%%
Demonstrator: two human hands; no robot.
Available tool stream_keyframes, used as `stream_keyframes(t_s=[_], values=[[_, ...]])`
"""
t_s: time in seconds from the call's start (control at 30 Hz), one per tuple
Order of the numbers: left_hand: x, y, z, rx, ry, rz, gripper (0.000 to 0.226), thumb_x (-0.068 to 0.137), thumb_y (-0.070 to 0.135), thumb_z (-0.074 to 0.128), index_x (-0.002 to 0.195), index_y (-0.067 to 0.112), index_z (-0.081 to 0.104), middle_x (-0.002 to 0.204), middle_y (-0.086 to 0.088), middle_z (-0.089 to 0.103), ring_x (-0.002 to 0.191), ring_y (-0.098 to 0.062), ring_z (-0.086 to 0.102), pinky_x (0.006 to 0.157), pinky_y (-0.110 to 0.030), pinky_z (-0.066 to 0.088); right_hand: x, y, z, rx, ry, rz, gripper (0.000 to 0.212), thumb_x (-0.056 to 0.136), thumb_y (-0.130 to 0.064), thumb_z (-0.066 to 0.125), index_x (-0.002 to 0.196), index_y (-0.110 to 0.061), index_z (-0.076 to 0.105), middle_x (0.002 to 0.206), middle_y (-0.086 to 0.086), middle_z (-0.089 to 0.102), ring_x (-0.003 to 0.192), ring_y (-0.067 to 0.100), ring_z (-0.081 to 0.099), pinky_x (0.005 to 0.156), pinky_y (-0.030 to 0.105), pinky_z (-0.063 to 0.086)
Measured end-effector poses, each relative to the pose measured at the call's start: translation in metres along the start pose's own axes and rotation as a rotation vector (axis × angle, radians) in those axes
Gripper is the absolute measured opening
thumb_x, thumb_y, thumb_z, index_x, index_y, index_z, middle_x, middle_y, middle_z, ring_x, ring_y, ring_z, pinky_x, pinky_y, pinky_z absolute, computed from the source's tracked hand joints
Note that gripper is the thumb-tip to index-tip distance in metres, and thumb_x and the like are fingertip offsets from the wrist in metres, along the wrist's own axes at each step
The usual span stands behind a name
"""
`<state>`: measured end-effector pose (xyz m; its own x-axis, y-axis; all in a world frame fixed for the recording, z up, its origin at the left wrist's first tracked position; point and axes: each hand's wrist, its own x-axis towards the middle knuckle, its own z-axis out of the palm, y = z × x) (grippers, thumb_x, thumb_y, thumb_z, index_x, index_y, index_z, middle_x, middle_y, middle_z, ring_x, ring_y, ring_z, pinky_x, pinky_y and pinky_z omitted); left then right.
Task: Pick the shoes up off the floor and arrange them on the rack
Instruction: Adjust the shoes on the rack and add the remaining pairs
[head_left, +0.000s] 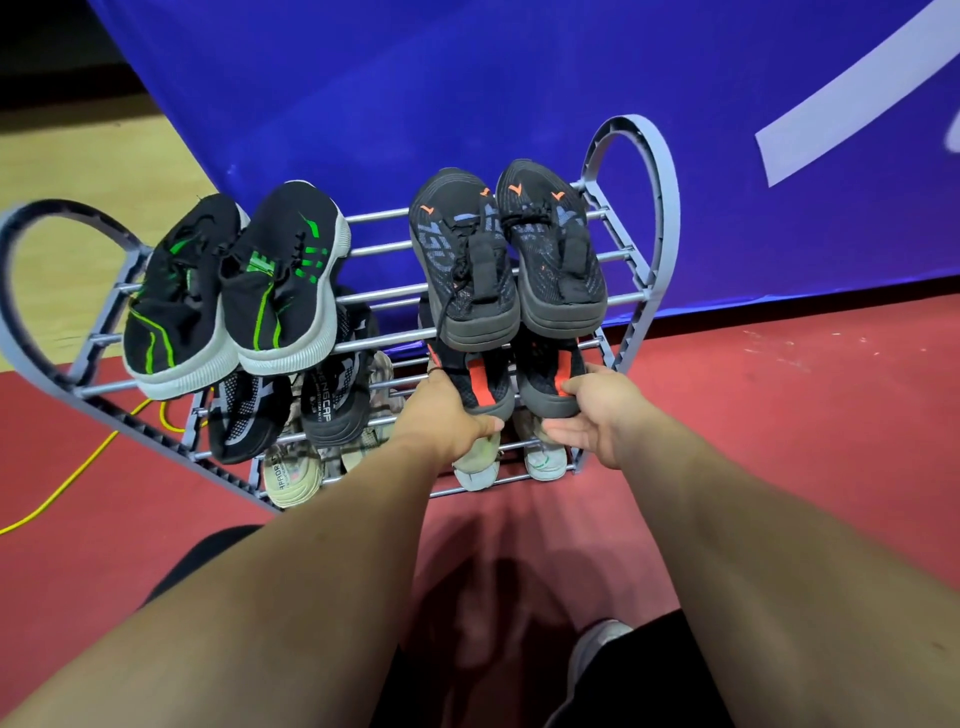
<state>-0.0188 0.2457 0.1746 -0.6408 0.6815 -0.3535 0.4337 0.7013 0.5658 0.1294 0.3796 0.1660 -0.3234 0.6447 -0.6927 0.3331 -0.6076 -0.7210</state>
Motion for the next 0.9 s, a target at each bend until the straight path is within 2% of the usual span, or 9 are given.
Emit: stream_keyframes(t_s=[0.07, 0.27, 0.43, 0.67, 0.73, 0.8, 0.83, 0.9], values=[[0.000, 0.004, 0.003, -0.005, 0.006, 0.010, 0.079, 0.064, 0.051, 0.088, 0.126, 0.017, 0.052, 0.117, 0.002, 0.068, 0.109, -0.023, 0.066, 0.097, -0.041, 0.053, 0.000, 0.000, 0.000, -0.005, 0.002, -0.004, 0.042, 0.104, -0.017, 0.048, 0.144, -0.029, 0.049, 0.117, 0.013, 0.071, 0.082, 0.033, 0.076, 0.057, 0.034, 0.062], [0.001, 0.003, 0.002, 0.018, 0.001, 0.000, 0.076, 0.075, 0.047, 0.085, 0.133, 0.015, 0.047, 0.125, 0.000, 0.066, 0.117, -0.027, 0.063, 0.096, -0.034, 0.048, -0.001, -0.001, -0.001, 0.012, -0.008, -0.005, 0.045, 0.104, -0.017, 0.048, 0.147, -0.029, 0.046, 0.116, 0.013, 0.071, 0.083, 0.033, 0.076, 0.058, 0.034, 0.063], [0.000, 0.001, 0.001, 0.033, -0.009, 0.008, 0.075, 0.076, 0.050, 0.084, 0.133, 0.017, 0.047, 0.126, 0.001, 0.067, 0.118, -0.026, 0.062, 0.093, -0.032, 0.046, -0.001, -0.001, -0.001, 0.027, 0.000, -0.025, 0.045, 0.103, -0.017, 0.051, 0.146, -0.028, 0.048, 0.115, 0.014, 0.072, 0.078, 0.034, 0.077, 0.058, 0.035, 0.062], [0.007, 0.003, 0.001, 0.027, -0.012, 0.018, 0.079, 0.072, 0.055, 0.084, 0.131, 0.019, 0.047, 0.124, 0.001, 0.068, 0.116, -0.027, 0.063, 0.100, -0.042, 0.050, 0.001, -0.002, -0.006, 0.017, -0.013, -0.021, 0.038, 0.103, -0.018, 0.054, 0.139, -0.027, 0.052, 0.112, 0.016, 0.073, 0.078, 0.035, 0.078, 0.062, 0.037, 0.063], [0.006, 0.004, 0.000, 0.020, -0.024, 0.022, 0.079, 0.073, 0.052, 0.086, 0.132, 0.017, 0.046, 0.125, 0.000, 0.067, 0.118, -0.027, 0.063, 0.100, -0.039, 0.050, -0.004, -0.006, -0.007, -0.078, -0.011, -0.018, 0.031, 0.101, -0.020, 0.054, 0.131, -0.025, 0.055, 0.112, 0.018, 0.072, 0.073, 0.033, 0.077, 0.056, 0.034, 0.061], [0.004, 0.004, -0.004, 0.017, -0.036, 0.031, 0.080, 0.074, 0.047, 0.087, 0.135, 0.014, 0.045, 0.128, -0.002, 0.067, 0.120, -0.027, 0.062, 0.100, -0.036, 0.048, -0.009, -0.012, -0.006, -0.302, 0.051, -0.073, 0.025, 0.097, -0.024, 0.054, 0.122, -0.021, 0.058, 0.110, 0.017, 0.070, 0.073, 0.032, 0.076, 0.056, 0.034, 0.059], [0.002, 0.005, -0.006, 0.025, -0.039, 0.035, 0.081, 0.075, 0.045, 0.086, 0.137, 0.013, 0.045, 0.129, -0.002, 0.066, 0.121, -0.027, 0.062, 0.099, -0.035, 0.048, -0.010, -0.017, -0.006, -0.509, 0.120, -0.148, 0.027, 0.093, -0.027, 0.054, 0.120, -0.020, 0.059, 0.112, 0.015, 0.069, 0.085, 0.034, 0.074, 0.064, 0.036, 0.058], [-0.007, 0.005, -0.017, 0.053, -0.043, 0.050, 0.079, 0.078, 0.040, 0.085, 0.140, 0.012, 0.044, 0.131, -0.003, 0.065, 0.122, -0.026, 0.061, 0.096, -0.031, 0.046, -0.019, -0.030, -0.004, -0.930, 0.277, -0.299, 0.033, 0.088, -0.035, 0.052, 0.114, -0.018, 0.061, 0.119, 0.014, 0.066, 0.112, 0.037, 0.060, 0.082, 0.036, 0.044]])
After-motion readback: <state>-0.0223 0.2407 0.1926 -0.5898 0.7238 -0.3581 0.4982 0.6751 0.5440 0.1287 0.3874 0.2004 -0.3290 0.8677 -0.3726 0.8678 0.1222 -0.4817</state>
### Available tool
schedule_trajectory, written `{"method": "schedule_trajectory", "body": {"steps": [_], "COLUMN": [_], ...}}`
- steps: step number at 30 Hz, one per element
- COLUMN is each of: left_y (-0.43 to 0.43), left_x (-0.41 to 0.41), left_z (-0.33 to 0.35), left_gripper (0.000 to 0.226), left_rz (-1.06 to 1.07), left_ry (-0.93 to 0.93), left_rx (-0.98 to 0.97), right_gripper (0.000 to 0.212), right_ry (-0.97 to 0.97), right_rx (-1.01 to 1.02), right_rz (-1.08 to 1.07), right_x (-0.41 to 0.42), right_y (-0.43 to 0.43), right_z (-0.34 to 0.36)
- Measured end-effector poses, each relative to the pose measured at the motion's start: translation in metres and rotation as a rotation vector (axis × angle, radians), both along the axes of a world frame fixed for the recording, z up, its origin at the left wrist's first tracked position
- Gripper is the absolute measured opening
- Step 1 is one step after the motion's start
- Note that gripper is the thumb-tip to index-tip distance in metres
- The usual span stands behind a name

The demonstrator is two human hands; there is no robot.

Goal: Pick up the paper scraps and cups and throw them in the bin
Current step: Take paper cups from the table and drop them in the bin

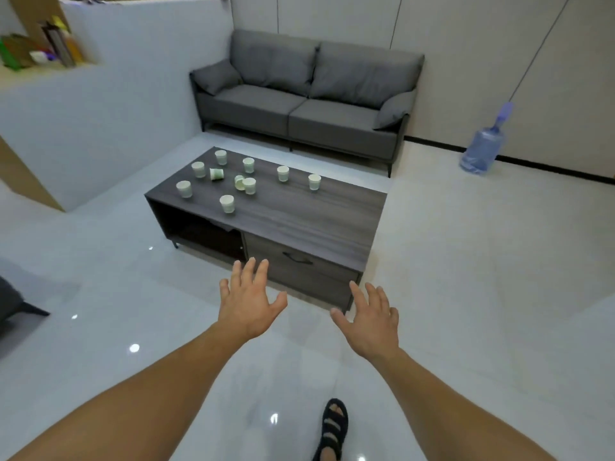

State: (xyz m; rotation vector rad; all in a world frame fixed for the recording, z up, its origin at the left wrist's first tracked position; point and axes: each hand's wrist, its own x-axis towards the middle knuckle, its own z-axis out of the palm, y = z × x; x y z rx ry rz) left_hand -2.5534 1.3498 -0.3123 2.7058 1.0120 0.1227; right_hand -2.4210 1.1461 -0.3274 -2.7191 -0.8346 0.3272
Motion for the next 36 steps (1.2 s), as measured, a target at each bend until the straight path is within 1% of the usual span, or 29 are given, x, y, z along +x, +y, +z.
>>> {"method": "schedule_trajectory", "body": {"steps": [6, 9, 13, 16, 22, 28, 31, 36], "left_y": [0.077, 0.111, 0.146, 0.19, 0.306, 0.41, 0.442, 0.488], "left_x": [0.049, 0.077, 0.096, 0.117, 0.179, 0.252, 0.286, 0.347], "left_z": [0.007, 0.006, -0.009, -0.023, -0.048, -0.034, -0.031, -0.037], "left_gripper": [0.078, 0.077, 0.078, 0.079, 0.085, 0.087, 0.088, 0.089], "left_rz": [0.162, 0.228, 0.28, 0.301, 0.217, 0.065, 0.001, -0.079], "left_ry": [0.03, 0.041, 0.054, 0.082, 0.091, 0.088, 0.092, 0.115], "left_rx": [0.026, 0.005, -0.026, -0.066, -0.094, -0.117, -0.119, -0.152], "right_gripper": [0.079, 0.079, 0.08, 0.08, 0.082, 0.081, 0.081, 0.082], "right_ry": [0.029, 0.038, 0.07, 0.09, 0.126, 0.135, 0.172, 0.231], "right_rx": [-0.002, -0.015, -0.05, -0.08, -0.139, -0.137, -0.158, -0.211], "right_rz": [0.144, 0.206, 0.257, 0.289, 0.189, 0.026, -0.005, -0.058], "right_x": [0.083, 0.132, 0.161, 0.182, 0.232, 0.282, 0.298, 0.353], "right_y": [0.091, 0.137, 0.189, 0.236, 0.33, 0.407, 0.43, 0.47], "right_z": [-0.009, -0.007, -0.014, -0.023, -0.041, -0.034, -0.04, -0.061]}}
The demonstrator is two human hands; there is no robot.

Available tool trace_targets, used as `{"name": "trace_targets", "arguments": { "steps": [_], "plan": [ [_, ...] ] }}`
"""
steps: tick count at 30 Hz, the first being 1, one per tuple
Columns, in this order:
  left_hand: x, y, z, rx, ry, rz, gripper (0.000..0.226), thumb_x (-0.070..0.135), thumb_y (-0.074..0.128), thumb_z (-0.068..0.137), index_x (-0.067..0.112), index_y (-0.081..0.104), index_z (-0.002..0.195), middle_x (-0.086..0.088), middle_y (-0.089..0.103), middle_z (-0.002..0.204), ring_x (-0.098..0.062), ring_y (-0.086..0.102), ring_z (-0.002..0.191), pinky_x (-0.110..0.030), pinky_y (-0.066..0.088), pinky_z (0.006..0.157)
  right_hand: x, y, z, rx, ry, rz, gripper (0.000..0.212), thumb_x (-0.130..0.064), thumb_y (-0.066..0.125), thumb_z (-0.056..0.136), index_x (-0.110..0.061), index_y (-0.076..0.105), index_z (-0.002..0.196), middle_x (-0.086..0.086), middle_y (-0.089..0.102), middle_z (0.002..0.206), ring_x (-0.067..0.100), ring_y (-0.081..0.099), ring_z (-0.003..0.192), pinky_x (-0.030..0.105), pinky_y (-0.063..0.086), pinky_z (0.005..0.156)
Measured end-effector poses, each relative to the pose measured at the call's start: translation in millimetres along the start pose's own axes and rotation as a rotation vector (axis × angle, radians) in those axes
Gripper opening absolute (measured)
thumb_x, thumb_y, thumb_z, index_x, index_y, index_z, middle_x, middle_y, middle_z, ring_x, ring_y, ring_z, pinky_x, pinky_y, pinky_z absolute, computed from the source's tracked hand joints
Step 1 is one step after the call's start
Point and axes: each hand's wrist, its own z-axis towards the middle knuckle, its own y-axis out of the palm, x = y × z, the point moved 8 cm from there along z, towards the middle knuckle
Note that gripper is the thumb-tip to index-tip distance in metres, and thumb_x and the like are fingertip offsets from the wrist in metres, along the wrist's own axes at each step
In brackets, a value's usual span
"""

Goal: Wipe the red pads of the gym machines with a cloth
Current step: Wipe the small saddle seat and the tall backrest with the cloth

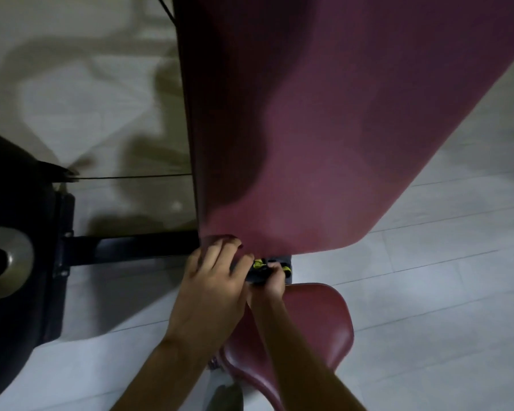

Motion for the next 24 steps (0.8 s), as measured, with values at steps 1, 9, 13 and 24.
{"name": "trace_targets", "arguments": {
  "steps": [1, 9, 13, 24],
  "plan": [
    [-5.8, 1.3, -3.5, -0.017, -0.009, 0.001, 0.039, 0.024, 0.043, 0.09, 0.016, 0.067, 0.12, -0.01, 0.063, 0.131, -0.031, 0.059, 0.121, -0.053, 0.048, 0.098, 2.4, 1.6, -0.8, -0.016, -0.013, -0.013, 0.004, -0.012, 0.058, 0.079, -0.013, 0.061, 0.082, 0.01, 0.065, 0.077, 0.029, 0.059, 0.075, 0.036, 0.045, 0.076],
    [-27.6, 0.6, -22.9, -0.067, -0.076, -0.098, 0.039, 0.022, 0.037, 0.085, 0.018, 0.067, 0.11, -0.003, 0.064, 0.121, -0.024, 0.062, 0.106, -0.042, 0.057, 0.082, -81.8, -32.7, 9.9, 0.14, -0.22, 0.009, 0.023, -0.007, 0.053, 0.055, -0.018, 0.051, 0.075, 0.004, 0.062, 0.082, 0.028, 0.06, 0.071, 0.032, 0.05, 0.066],
    [-41.3, 12.7, -39.2, -0.085, -0.092, -0.156, 0.033, 0.02, 0.049, 0.082, 0.02, 0.067, 0.109, -0.001, 0.063, 0.117, -0.023, 0.062, 0.103, -0.042, 0.059, 0.077, -54.9, -17.2, 6.4, 0.119, -0.154, 0.041, 0.012, -0.011, 0.054, 0.072, -0.021, 0.056, 0.077, 0.0, 0.066, 0.074, 0.025, 0.062, 0.073, 0.03, 0.05, 0.07],
    [-116.9, 43.3, -93.1, -0.07, -0.506, -0.435, 0.028, 0.009, 0.07, 0.09, 0.02, 0.069, 0.116, -0.001, 0.068, 0.116, -0.017, 0.063, 0.106, -0.033, 0.055, 0.09, 86.0, 37.3, -24.6, -0.097, 0.051, 0.069, 0.031, -0.003, 0.042, 0.089, -0.009, 0.067, 0.073, 0.012, 0.064, 0.083, 0.029, 0.059, 0.078, 0.035, 0.049, 0.078]
  ]
}}
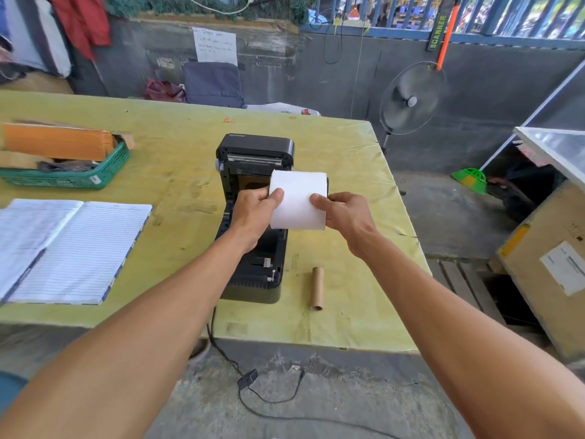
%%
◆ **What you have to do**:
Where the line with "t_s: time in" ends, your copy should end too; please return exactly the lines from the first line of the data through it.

◆ **Task result**:
Demonstrator: two human hands; no robot.
Available tool stream_keyframes, used as `stream_keyframes(t_s=[_], values=[[_, ...]])`
"""
t_s: time in seconds from the call's start (control at 30 Hz), one per tuple

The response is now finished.